She only looked up from her desk when she heard a thump against her door.
She looked up with a groan, wrenching herself from the writing with difficulty, and lit up a fresh candle. Drawing her mother’s robe tightly around her—she always imagined it still smelled like Mama, but of course that wasn’t possible— she left the comfort of her lovely room, in search of the source of the disturbance.
She discovered her brother in the green salon, by a dying fire, deep in his cups. She had not even known he was in the house, but apparently he had shown up sometime after two o’ clock, and had just kept on drinking. The long-suffering servant Justin was keeping awake told her somberly that the viscount was refusing to eat.
Jo tried everything to take her brother’s mind off his despondent thoughts, but she realized that, with Papa gone, and those the last words he had spoken of his own son, there was little she could do to fix the pain that was tormenting her brother.
Instead, she attempted a conversation.
What better time to talk of Laurie, now, when her brother was so intoxicated, he would remember little or nothing of the conversation in a few hours?
“Laurie looked so cold at the funeral,” she said. “Did you not think so? So polite and distant—as if he was barely an acquaintance. And he has not been to this house once. Do you not think this odd?”
Justin poked the fire, swaying slightly. Gave no indication he had heard her.
“Do you know where he has been all these months?” Jo pressed on. “I know nothing about him,you see; have known nothing these past four months. Were you together in London? Or has he been abroad?

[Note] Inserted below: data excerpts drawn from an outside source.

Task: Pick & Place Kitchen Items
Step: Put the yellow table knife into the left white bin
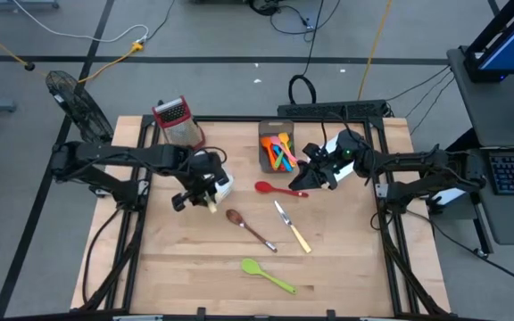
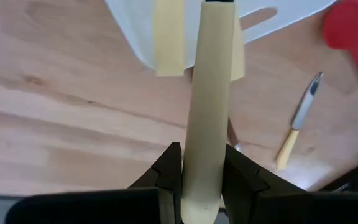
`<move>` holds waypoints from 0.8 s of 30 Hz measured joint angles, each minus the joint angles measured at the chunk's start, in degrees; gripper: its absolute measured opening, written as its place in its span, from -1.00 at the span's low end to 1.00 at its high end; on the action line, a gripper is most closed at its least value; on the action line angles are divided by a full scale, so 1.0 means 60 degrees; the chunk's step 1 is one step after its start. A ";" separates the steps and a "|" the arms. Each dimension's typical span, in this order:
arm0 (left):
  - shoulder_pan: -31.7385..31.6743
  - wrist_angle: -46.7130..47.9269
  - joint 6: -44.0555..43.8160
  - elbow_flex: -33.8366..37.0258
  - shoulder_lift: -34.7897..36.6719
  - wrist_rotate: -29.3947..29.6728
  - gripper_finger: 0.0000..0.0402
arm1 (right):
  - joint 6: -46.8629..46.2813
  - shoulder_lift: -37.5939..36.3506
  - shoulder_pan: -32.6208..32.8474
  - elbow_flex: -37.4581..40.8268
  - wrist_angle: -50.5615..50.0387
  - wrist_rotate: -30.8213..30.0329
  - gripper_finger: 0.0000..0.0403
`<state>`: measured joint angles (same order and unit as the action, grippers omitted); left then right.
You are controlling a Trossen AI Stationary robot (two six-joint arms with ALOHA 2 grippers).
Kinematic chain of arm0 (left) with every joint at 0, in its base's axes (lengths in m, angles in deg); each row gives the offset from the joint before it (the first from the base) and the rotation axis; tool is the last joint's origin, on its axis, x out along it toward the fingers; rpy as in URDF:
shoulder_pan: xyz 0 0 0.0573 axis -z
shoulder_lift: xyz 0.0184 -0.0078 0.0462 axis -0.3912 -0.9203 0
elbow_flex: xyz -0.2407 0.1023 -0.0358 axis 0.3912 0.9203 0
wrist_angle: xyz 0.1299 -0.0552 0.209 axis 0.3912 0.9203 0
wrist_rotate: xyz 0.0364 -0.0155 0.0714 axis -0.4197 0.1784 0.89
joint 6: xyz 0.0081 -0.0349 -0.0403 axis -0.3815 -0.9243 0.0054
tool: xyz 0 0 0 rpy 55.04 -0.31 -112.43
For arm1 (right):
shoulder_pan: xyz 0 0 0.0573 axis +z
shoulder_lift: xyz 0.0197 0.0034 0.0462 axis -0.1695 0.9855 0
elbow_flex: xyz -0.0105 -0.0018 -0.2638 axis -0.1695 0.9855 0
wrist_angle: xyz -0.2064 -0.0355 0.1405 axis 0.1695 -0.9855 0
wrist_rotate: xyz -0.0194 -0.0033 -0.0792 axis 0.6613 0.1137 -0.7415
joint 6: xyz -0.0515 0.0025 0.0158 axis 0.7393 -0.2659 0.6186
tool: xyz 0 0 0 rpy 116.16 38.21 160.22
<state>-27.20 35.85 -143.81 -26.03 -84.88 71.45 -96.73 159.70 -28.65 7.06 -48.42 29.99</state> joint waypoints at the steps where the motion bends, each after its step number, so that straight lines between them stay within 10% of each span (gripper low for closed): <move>1: -0.0096 0.0032 0.0085 0.0000 -0.0025 -0.0176 -0.66 | 0.0000 0.0000 -0.0023 0.0000 0.0001 0.0003 -0.54; 24: -0.1721 -0.0109 0.1744 0.1082 -0.0089 -0.1700 -0.66 | -0.0106 0.0000 -0.0044 0.0000 0.0000 -0.0027 -0.54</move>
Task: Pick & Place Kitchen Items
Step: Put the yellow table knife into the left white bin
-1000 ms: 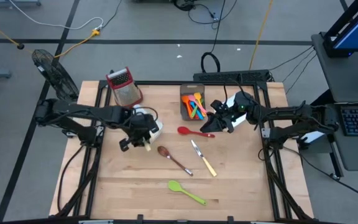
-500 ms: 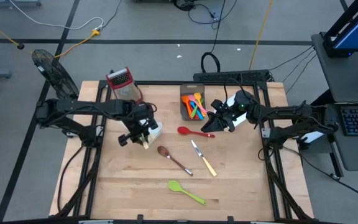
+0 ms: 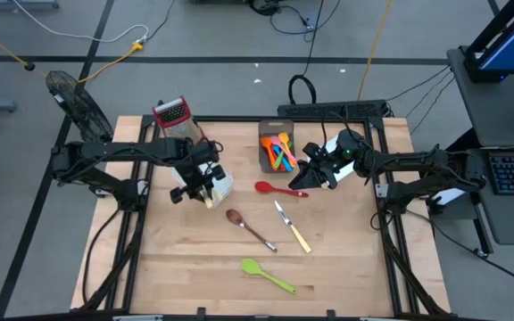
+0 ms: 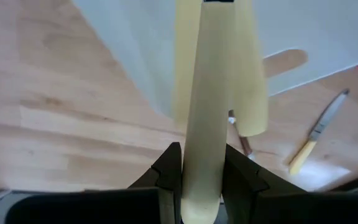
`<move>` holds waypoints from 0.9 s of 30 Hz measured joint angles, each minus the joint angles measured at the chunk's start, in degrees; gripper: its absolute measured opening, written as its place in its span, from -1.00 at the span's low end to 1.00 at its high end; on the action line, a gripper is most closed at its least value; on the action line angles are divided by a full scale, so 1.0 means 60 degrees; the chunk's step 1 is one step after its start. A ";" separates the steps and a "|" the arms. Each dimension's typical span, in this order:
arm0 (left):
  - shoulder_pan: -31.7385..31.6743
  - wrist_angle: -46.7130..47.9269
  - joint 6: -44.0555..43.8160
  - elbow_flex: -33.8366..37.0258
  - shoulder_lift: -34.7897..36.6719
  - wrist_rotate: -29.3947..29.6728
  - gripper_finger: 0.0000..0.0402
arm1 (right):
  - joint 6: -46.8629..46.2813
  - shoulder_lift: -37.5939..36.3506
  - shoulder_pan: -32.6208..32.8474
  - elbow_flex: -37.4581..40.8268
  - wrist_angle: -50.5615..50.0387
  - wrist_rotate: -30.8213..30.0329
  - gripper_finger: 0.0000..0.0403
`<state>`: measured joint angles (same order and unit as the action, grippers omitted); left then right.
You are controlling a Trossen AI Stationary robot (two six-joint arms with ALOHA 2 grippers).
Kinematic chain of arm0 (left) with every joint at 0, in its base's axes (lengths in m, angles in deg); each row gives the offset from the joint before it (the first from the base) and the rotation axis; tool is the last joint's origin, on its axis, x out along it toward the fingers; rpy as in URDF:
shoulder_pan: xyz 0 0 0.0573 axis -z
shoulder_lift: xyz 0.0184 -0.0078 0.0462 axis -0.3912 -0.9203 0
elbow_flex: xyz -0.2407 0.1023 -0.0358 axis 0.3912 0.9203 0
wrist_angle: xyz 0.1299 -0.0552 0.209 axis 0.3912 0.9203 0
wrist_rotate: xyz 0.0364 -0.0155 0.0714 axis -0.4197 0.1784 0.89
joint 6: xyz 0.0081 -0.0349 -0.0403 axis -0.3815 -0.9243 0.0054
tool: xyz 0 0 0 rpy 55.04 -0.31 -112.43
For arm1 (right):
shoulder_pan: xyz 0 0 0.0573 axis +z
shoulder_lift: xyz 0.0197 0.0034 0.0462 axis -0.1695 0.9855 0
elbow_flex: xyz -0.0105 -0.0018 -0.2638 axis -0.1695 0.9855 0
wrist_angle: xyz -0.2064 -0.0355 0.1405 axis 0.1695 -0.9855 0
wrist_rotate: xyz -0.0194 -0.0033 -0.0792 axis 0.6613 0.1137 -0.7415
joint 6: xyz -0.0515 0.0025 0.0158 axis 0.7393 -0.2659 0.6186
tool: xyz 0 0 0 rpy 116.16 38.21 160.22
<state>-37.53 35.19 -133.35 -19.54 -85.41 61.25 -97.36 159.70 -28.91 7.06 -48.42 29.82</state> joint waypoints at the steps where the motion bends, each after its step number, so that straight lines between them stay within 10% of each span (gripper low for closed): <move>1: -0.0066 0.0000 0.0105 -0.0002 0.0002 0.0027 -0.66 | -0.0001 0.0000 0.0000 0.0000 0.0000 -0.0010 -0.54; 13: -0.0401 -0.0008 0.1010 -0.0004 0.0000 0.0696 -0.21 | -0.0148 0.0000 0.0000 0.0000 0.0000 -0.0024 -0.54; 27: 0.0037 -0.0216 0.1390 -0.0317 0.0091 0.2060 -0.13 | -0.0265 0.0000 0.0000 0.0000 -0.0004 0.0004 -0.54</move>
<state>-37.31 33.90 -125.01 -21.44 -84.86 73.61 -98.95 159.70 -28.91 7.06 -48.45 29.85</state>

“Who, love?” Justin asked carelessly, his tone flippant and arrogant, as if he were speaking to one of his paramours. He folded his long frame into the settee close to her, and at that moment, his whole demeanor was so disgusting, that Jo felt the seeds of an intense dislike grow within her.
She turned her face away, so that he would not see her expression go sour with distaste.
“Laurie,” she repeated. Her brother shrugged—but at least he did not call her ‘love’ again. Then, to shock him more than anything, she added: “He proposed to me, you know.”
“Who did?”
“Laurie,” Jo explained patiently. “He proposed to me at Margaret’s wedding. He told me he loved me.”
“You are not serious, m’ dear. You… Did you talk to your father about it?”
Now it was ‘your father’, was it? The boy was growing more immature by the minute.
“No, but what does it matter now?” Jo said. “He is gone. Everyone is.”
Her brother turned to look at her with something akin to sharp pain in his eyes. Then his façade of indifference came back over him, wiping any other expression clean off his face.
“I am not gone,” he said, more softly than he had spoken to her in the last ten years.
But you are, she thought.You are always away in London, and even when you are here, you are so cold and remote you might as well be in India.And even if that weren’t true, you need more protection than you can give, God help you.
But she held her tongue, and went upstairs to bed. She was woken barely two hours later, by her maid frantically tugging on her sleeve.
“What is it, Hannah?”
“Miss, oh miss…” The girl was crying.
“Tell me,” Jo said, a shiver of fear running down her spine.It’s just me now, to deal with whatever is happening. There is no one else.“Calm yourself and tell me.”
“It’s master…” Hannah said. “Well, the new master.”
“What has Justin done now?”
“He’s gone to duel!”
Jo threw the covers aside, groaning in disgust. Her brother was going to kill someone. Again.
Dear Beth,
On the day you died I could not stop crying. The only thing I remember from those dark hours, and the days that followed, is Teddy. Holding me up, holding me together, holding me tightly enough that I would not break.